EXTRACTED INFORMATION:
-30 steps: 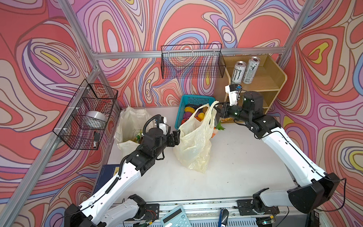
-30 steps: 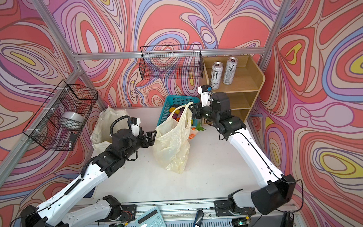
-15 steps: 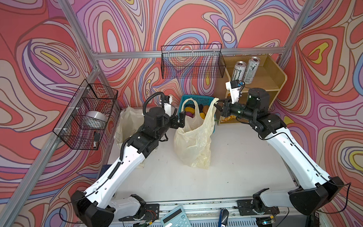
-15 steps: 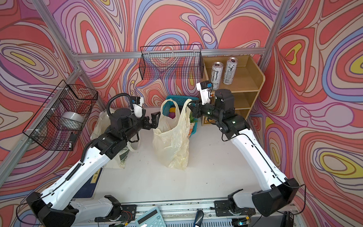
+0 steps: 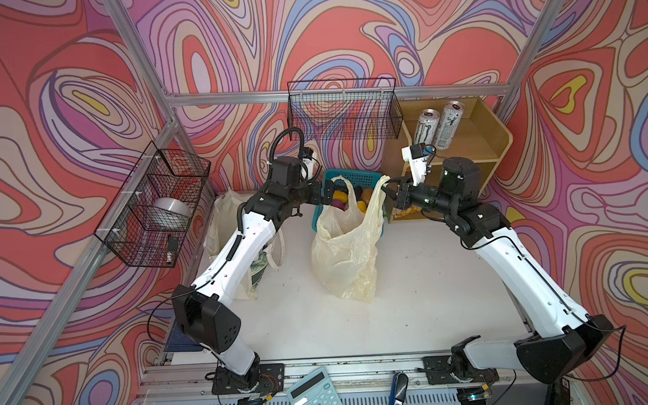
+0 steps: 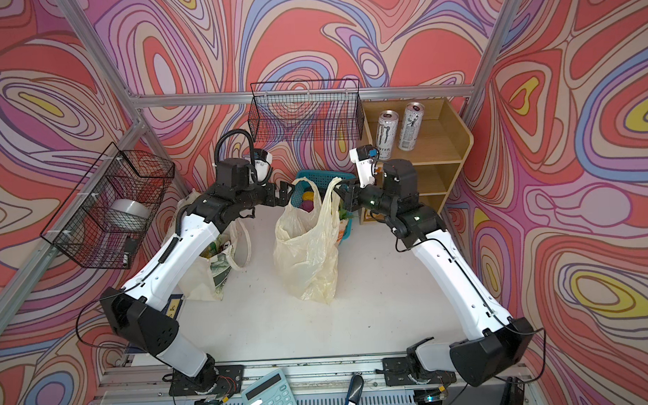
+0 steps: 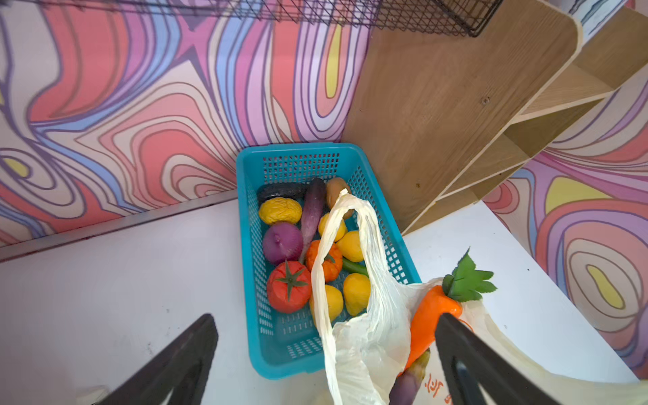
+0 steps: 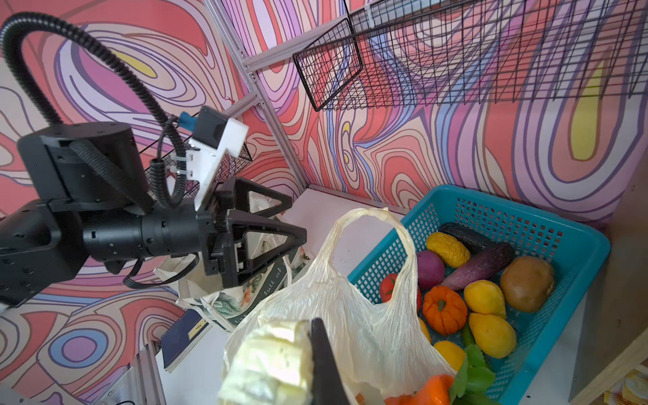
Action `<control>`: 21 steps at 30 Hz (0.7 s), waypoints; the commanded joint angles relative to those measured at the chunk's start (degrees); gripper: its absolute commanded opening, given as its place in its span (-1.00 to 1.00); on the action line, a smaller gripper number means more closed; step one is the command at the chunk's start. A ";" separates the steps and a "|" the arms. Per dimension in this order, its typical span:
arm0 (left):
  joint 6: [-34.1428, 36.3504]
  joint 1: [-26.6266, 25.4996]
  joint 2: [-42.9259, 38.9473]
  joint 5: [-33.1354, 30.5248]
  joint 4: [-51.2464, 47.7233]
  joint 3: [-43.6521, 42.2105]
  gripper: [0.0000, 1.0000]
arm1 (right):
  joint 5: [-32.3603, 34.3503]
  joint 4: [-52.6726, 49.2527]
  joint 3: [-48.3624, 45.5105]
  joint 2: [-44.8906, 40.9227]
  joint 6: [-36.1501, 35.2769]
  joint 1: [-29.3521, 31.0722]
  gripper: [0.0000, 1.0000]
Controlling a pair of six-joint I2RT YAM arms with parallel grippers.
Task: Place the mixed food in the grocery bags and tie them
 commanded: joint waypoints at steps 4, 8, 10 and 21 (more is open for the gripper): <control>-0.71 0.17 9.90 5.94 -8.41 11.00 1.00 | -0.38 1.25 -1.05 -1.73 -0.22 -0.08 -1.00; -2.04 0.14 14.92 6.82 -8.83 15.32 1.00 | -0.38 0.95 -1.11 -1.65 -0.22 -0.07 -1.00; -2.43 0.17 17.35 8.27 -9.24 17.86 0.79 | -0.27 0.61 -1.22 -1.80 -0.35 -0.06 -1.00; -5.05 0.58 0.51 3.52 2.09 7.28 -1.00 | 10.76 -2.81 -5.96 -7.22 -2.55 -0.25 -1.00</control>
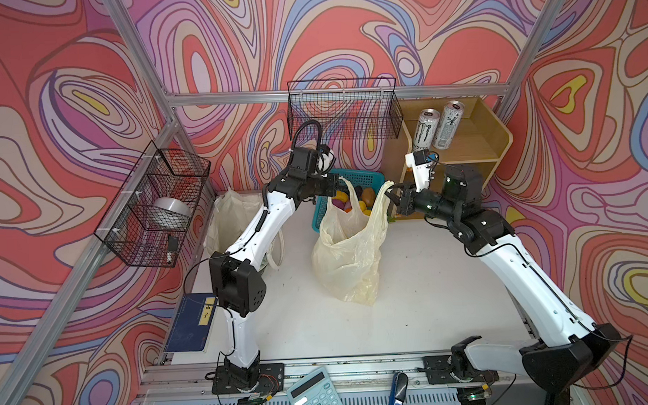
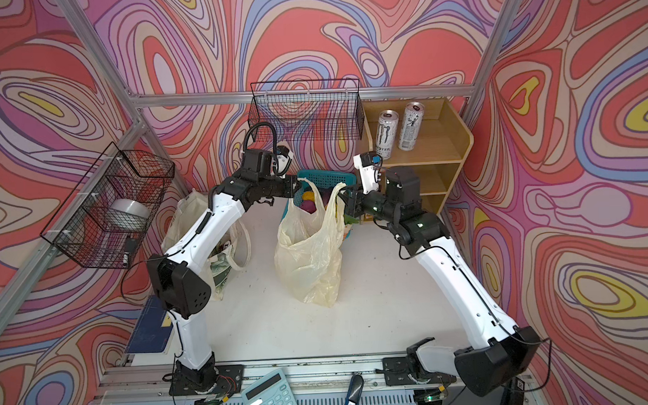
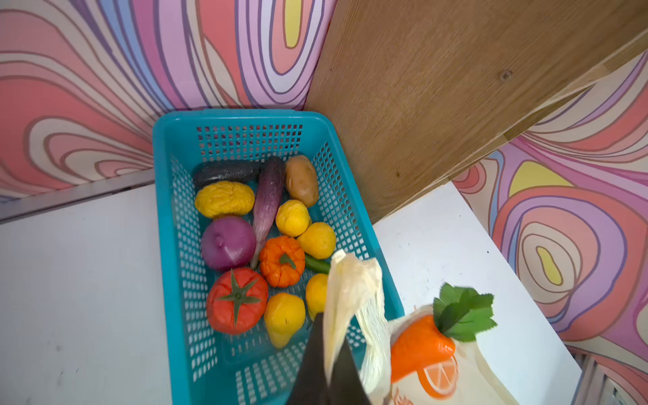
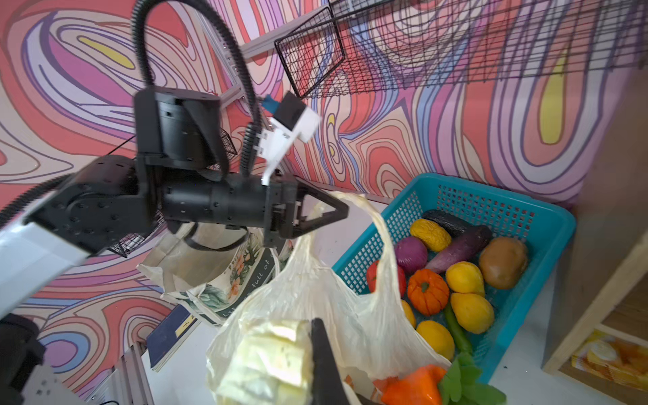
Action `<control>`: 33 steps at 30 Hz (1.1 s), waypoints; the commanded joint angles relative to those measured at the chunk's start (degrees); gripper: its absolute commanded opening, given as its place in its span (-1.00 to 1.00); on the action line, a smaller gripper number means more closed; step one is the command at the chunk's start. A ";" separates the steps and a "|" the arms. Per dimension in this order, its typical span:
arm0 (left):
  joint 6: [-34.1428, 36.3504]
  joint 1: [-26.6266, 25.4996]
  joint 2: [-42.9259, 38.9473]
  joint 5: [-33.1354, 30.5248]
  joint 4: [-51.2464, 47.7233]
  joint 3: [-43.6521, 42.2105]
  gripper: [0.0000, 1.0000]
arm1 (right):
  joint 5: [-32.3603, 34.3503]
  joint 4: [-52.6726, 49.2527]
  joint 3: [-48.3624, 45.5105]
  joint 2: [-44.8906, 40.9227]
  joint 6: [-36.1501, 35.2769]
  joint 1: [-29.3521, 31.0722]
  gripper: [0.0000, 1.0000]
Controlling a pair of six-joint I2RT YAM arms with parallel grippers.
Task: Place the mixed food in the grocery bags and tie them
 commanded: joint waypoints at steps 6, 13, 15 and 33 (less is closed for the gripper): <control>-3.00 1.06 -32.42 -9.34 18.44 -28.38 -1.00 | 13.69 -1.58 -3.35 -4.33 -4.55 -0.48 -1.00; -4.86 1.25 -46.67 -15.37 27.28 -51.21 -1.00 | 25.52 -3.57 -4.29 -1.41 -6.14 -0.71 -1.00; -4.53 1.25 -46.90 -15.72 26.28 -51.88 -1.00 | 27.11 -3.54 -3.78 -0.20 -6.02 -1.07 -1.00; -13.82 0.96 -49.13 -1.15 30.55 -54.61 -1.00 | 25.94 -16.51 10.45 2.30 -2.63 -3.12 0.32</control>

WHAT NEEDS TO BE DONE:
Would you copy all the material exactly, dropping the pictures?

FINAL ANSWER:
-30 steps: 
-30 steps: 
-15 steps: 
-15 steps: 
+0 steps: 
+0 steps: 
+0 steps: 
+0 steps: 
Action `<control>`: 21 steps at 30 Hz (0.7 s), waypoints; the commanded joint angles relative to those measured at the chunk's start (degrees); gripper: its absolute commanded opening, given as its place in its span (-1.00 to 1.00); on the action line, a smaller gripper number means more closed; step one is the command at the chunk's start. A ";" separates the steps and a "|" the arms. Per dimension in this order, its typical span:
arm0 (left):
  joint 6: [-34.1428, 36.3504]
  joint 1: [-26.6266, 25.4996]
  joint 2: [-42.9259, 38.9473]
  joint 5: [-33.1354, 30.5248]
  joint 4: [-51.2464, 47.7233]
  joint 3: [-43.6521, 42.2105]
  gripper: [0.0000, 1.0000]
arm1 (right):
  joint 5: [-32.3603, 34.3503]
  joint 4: [-52.6726, 49.2527]
  joint 3: [-48.3624, 45.5105]
  joint 2: [-44.8906, 40.9227]
  joint 6: [-36.1501, 35.2769]
  joint 1: [-29.3521, 31.0722]
  gripper: [0.0000, 1.0000]
Controlling a pair of six-joint I2RT YAM arms with parallel grippers.
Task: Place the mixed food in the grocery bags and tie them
 commanded: joint waypoints at steps 4, 8, 10 and 21 (more is open for the gripper): <control>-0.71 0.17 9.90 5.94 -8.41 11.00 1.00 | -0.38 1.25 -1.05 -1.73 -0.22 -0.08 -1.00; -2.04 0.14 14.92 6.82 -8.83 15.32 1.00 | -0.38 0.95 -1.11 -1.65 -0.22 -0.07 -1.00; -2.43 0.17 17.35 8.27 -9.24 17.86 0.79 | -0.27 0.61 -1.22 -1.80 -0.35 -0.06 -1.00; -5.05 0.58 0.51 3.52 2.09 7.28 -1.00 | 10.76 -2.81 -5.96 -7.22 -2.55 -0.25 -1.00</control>
Action `<control>`: 33 steps at 30 Hz (1.1 s), waypoints; the commanded joint angles relative to those measured at the chunk's start (degrees); gripper: its absolute commanded opening, given as its place in its span (-1.00 to 1.00); on the action line, a smaller gripper number means more closed; step one is the command at the chunk's start. A ";" separates the steps and a "|" the arms. Per dimension in this order, its typical span:
arm0 (left):
  joint 6: [-34.1428, 36.3504]
  joint 1: [-26.6266, 25.4996]
  joint 2: [-42.9259, 38.9473]
  joint 5: [-33.1354, 30.5248]
  joint 4: [-51.2464, 47.7233]
  joint 3: [-43.6521, 42.2105]
  gripper: [0.0000, 1.0000]
arm1 (right):
  joint 5: [-32.3603, 34.3503]
  joint 4: [-52.6726, 49.2527]
  joint 3: [-48.3624, 45.5105]
  joint 2: [-44.8906, 40.9227]
  joint 6: [-36.1501, 35.2769]
  joint 1: [-29.3521, 31.0722]
  gripper: [0.0000, 1.0000]
Controlling a pair of six-joint I2RT YAM arms with parallel grippers.
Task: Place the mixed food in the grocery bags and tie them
 commanded: joint waypoints at steps 6, 13, 15 and 33 (less is closed for the gripper): <control>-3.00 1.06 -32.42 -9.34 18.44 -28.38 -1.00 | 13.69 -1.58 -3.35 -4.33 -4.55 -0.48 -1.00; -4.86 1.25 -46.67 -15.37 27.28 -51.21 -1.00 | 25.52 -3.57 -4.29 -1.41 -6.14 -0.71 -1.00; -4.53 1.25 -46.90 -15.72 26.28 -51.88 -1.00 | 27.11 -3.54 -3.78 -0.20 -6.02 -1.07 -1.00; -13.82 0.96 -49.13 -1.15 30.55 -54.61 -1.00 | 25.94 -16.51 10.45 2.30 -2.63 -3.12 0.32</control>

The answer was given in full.